The rise of food prices was also behind the rise in the consumer prices index (CPI) after record wet weather earlier this year left the UK with its worst potato and carrot harvest in living memory, which pushed up vegetable prices, according to the ONS. Confectionery was also to blame: some companies have changed the shape of their products meaning that consumers get less for the same amount of money.

Read more: Why are food prices on the rise?

Futher rise ahead?

The rate of inflation was higher than predicted by economists, and follows a very low rate in September, the lowest for three years.

However there are fears the cost of living will continue to rise as the raft of recent energy bill hikes also start to come into effect.

The ONS said last month’s bill increase by the energy company SSE – which saw tariffs rise by around 9 per cent – were not taken into account for the October figures, and other utility firms are increasing prices from this month onwards.

Inflation remains far lower than its peak of 5.2 per cent last September. But the Treasury said today’s figures were “disappointing”.

Bank of England report

The Bank of England can implement measures to try and keep the inflation rate at 2 per cent. But raising interest rates, which is thought to keep prices low, is considered a high risk strategy in a recession.

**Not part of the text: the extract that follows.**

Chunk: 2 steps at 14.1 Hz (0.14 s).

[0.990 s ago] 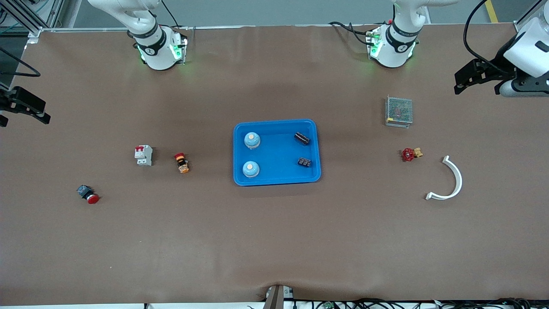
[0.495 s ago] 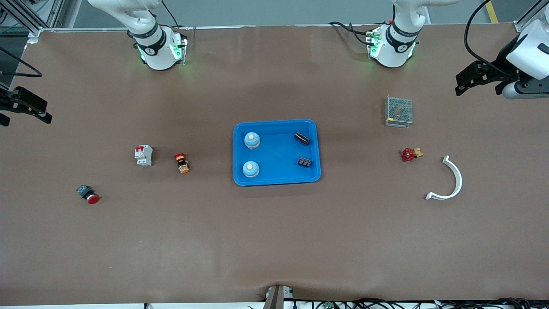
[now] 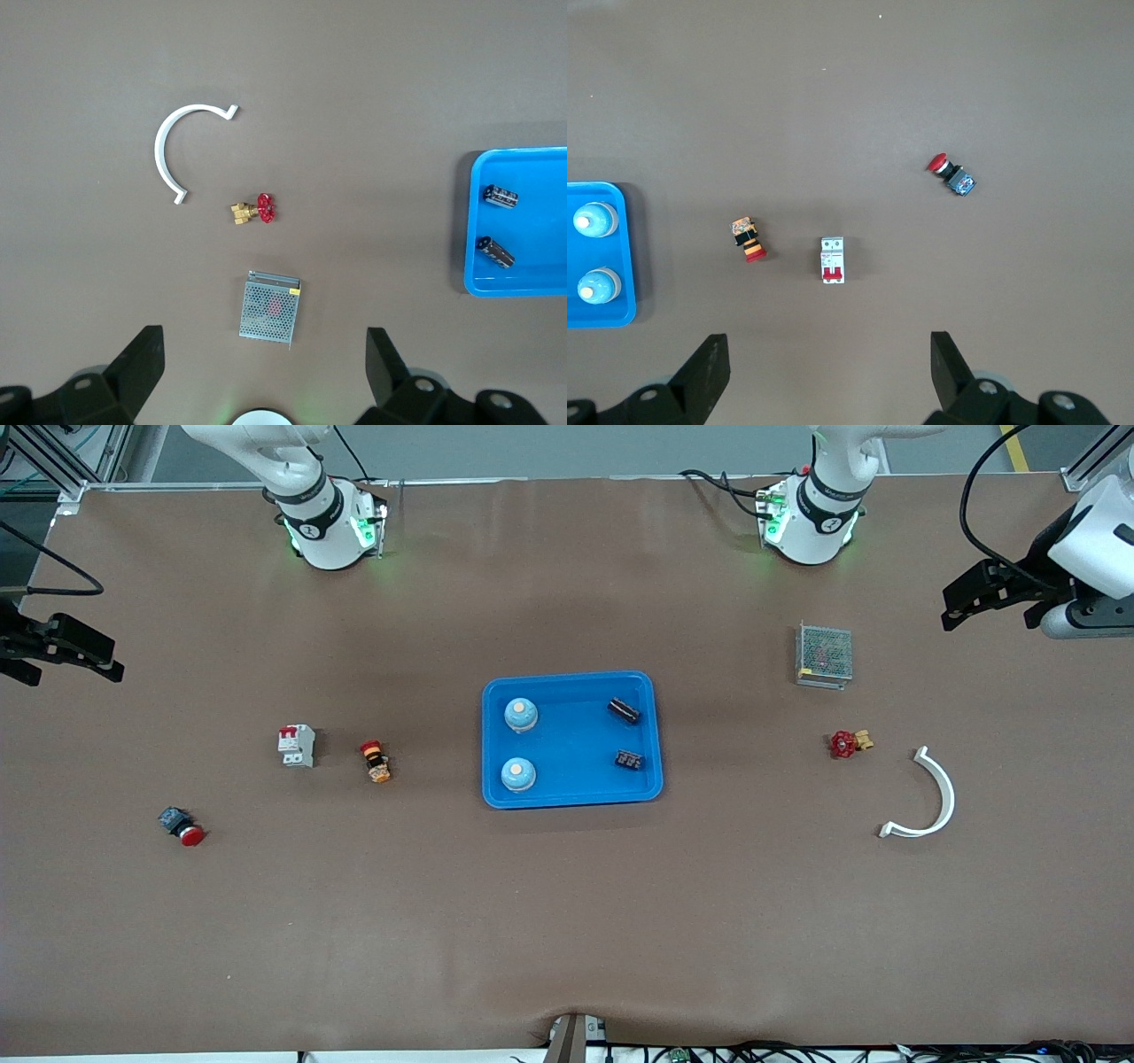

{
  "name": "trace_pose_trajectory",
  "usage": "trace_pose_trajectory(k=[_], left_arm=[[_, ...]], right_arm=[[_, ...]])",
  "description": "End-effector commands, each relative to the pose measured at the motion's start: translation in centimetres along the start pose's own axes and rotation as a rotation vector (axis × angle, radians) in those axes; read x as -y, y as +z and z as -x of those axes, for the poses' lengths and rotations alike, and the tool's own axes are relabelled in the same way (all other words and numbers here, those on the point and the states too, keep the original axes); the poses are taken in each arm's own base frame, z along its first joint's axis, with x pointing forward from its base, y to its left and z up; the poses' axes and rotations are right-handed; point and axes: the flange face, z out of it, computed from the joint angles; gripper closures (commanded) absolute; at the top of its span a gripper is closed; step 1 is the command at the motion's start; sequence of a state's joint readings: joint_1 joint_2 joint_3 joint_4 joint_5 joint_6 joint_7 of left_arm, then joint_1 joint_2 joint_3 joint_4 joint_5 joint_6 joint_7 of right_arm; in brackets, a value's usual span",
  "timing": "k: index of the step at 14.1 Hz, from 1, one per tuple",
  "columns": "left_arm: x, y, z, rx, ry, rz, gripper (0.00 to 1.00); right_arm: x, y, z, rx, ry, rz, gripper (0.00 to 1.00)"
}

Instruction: Place electrolytic capacitor and blue bell in tray

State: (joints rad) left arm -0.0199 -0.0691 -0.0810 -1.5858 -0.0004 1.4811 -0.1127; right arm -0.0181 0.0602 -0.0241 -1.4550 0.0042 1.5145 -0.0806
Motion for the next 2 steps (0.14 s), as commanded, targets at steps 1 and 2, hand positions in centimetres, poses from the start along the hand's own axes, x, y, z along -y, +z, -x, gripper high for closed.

Economist Samuel Tombs, of Capital Economics, said the inflation data provides an “uncomfortable backdrop” to the Bank of England’s quarterly inflation report due out on Wednesday. “Nonetheless, we still think that the weakness of economic activity will bring inflation down further in time,” he added.

However James Knightley, an economist at ING Bank, said he expected inflation to rise to 3 per cent by January.

Tuesday’s figures also showed that the Retail Prices Index (RPI), which includes housing costs, rose to 3.2 per cent in October from 2.6 per cent in September as mortgage rates also increased. The RPI rise between September and October was the largest monthly increase for two and a half years.